Mais, miracle comptable, Tesla reste rentable. Ironie du sort, c’est une manne réglementaire qui sauve momentanément les apparences avec les crédits d’émission. L’an dernier, la marque avait déjà profité d’une manne de 2,7 milliards de dollars (+54 % par rapport à 2023) en vendant à ses concurrents le droit de compenser leurs propres émissions. Ce trimestre, pas moins de 595 millions de dollars de crédits sont venus nourrir le bilan, permettant d’afficher un résultat net positif de 409 millions. Sans ces artifices, l’entreprise serait déjà dans le rouge.

Sur le ton rassurant qu’on lui connaît, Elon Musk a tenu à relativiser la situation lors de la conférence téléphonique avec les investisseurs:

« On a frôlé la faillite plusieurs fois, mais pas aujourd’hui. Pas même sur le fil du rasoir », a-t-il assuré.

Sauf que ce discours survient alors même qu’il consacre une part croissante de son temps et de son énergie à des missions gouvernementales américaines… Recruté comme « special government employee » par l’administration Trump, il sert de caution pour réduire ce qu’il appelle la « fraude » et le « gaspillage » au sein du gouvernement. Cette mission, confinée à 130 jours pour contourner tout contrôle parlementaire, arrive bientôt à son terme. Malgré tout, il n’entend pas lâcher prise et prévoit de consacrer 20 à 40 % de son activité professionnelle aux affaires publiques, tout en jonglant entre Tesla, SpaceX et son obscure DOGE.

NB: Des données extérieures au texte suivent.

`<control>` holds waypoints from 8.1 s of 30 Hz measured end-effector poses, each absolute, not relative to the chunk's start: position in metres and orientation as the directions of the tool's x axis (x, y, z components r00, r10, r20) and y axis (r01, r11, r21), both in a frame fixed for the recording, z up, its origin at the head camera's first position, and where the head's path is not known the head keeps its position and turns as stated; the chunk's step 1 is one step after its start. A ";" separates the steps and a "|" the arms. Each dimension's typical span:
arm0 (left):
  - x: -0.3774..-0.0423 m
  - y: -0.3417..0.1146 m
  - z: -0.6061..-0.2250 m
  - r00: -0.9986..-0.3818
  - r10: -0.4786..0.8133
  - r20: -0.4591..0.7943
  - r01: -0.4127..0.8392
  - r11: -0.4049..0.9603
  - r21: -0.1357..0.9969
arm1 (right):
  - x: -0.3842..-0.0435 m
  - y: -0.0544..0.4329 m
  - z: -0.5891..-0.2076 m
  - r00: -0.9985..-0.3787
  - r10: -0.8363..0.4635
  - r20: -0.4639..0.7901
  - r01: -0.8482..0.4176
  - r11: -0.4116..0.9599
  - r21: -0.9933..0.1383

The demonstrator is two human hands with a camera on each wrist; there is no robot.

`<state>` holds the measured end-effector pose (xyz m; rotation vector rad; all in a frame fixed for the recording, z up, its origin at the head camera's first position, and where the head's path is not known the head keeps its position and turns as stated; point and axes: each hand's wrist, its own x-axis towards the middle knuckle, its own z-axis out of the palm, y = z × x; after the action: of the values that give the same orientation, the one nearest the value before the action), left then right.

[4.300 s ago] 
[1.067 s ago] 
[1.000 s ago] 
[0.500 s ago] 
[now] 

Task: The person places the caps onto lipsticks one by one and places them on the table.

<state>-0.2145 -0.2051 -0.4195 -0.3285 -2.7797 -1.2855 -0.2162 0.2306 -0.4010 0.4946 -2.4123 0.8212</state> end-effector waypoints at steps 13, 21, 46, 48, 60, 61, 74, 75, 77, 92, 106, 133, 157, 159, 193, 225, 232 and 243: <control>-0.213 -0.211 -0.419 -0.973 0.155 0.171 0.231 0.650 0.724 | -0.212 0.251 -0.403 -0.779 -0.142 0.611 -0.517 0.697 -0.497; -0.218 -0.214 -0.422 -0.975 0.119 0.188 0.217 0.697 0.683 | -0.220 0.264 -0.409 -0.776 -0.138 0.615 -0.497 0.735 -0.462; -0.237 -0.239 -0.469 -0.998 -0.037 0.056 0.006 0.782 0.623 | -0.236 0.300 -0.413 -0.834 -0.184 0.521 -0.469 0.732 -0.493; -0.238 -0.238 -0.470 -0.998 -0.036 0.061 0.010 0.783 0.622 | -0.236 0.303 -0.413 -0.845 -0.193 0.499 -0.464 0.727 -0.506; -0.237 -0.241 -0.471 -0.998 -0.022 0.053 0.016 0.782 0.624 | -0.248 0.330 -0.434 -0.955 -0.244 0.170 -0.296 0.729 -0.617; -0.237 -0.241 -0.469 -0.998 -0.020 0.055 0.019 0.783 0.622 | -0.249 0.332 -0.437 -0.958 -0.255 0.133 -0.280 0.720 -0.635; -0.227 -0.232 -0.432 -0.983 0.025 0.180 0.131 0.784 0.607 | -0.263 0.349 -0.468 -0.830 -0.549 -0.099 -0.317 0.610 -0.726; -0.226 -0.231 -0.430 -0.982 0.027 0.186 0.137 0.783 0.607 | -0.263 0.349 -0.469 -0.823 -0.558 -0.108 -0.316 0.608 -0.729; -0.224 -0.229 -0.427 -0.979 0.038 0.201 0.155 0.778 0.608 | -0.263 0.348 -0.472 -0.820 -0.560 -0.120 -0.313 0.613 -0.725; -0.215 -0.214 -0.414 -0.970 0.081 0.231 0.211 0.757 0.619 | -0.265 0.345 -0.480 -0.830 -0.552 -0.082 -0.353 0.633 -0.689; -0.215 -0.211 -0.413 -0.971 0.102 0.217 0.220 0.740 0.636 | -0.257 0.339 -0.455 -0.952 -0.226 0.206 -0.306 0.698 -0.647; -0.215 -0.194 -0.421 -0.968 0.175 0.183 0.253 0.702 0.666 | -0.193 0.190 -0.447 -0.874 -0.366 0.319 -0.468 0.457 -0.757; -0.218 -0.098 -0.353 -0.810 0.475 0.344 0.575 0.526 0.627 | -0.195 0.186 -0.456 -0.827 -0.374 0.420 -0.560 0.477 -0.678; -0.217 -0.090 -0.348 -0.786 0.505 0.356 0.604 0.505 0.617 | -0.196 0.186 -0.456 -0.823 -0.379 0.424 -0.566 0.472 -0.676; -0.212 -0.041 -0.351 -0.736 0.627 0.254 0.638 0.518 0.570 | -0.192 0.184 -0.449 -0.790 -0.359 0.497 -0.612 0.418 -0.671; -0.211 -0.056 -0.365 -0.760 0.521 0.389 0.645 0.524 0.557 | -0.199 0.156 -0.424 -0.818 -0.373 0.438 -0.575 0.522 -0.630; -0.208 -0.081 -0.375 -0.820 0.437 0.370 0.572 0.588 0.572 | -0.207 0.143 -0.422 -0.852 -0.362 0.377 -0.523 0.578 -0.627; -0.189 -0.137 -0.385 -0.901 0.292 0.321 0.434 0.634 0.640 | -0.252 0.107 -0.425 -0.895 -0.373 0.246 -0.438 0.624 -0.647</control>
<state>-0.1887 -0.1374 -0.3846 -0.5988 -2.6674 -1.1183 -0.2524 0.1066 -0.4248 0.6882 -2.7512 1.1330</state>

Cette dispersion est sans doute l’une des raisons pour lesquelles la gamme Tesla reste à la traîne: pas de véritable nouveau modèle abordable, un Cybertruck dont la commercialisation se fait attendre, et des véhicules dont la sécurité soulève de sérieuses questions. Le milliardaire se vante pourtant de proposer la voiture la plus sûre au monde avec un faible taux d’accidents par mile parcouru. Or, selon les données de la sécurité routière américaine pour 2024, Tesla figure parmi les marques ayant le plus fort taux de mortalité aux États-Unis, loin des promesses d’un PDG grandiloquent. Quant à l’autonomie totale, son autre cheval de bataille, elle se résume aujourd’hui à un ersatz de pilote automatique vendu près de 9 000 dollars en Chine, désormais rebaptisé « Advanced Driver Assistance » pour se conformer aux nouvelles règles locales interdisant les termes « autonome » ou « intelligent » dans la publicité. Même là-bas, les conducteurs prennent des risques inconsidérés. Et les constructeurs chinois, à l’inverse de Tesla, offrent aujourd’hui gratuitement leurs systèmes d’aide à la conduite.

Malgré ces failles béantes, le marché a décidé de voir le verre à moitié plein: l’action Tesla grignote du terrain en préouverture, portée par l’espoir d’un modèle abordable à venir et du fameux Robotaxi. Pour le consommateur, l’investisseur et l’employé Tesla, ce portrait, par contre, est loin d’être rassurant. Entre le sauvetage artificiel par crédits, l’obsession politique de son PDG et une technologie qui peine à tenir ses promesses, l’entreprise s’enfonce dans ses contradictions. L’audace d’hier vire à l’arrogance, et les promesses futuristes semblent de plus en plus vaines. Si Elon Musk ne recentre pas immédiatement ses priorités sur Tesla (et sur l’amélioration concrète de ses véhicules) le mirage électrique pourrait bien se transformer en désillusion collective.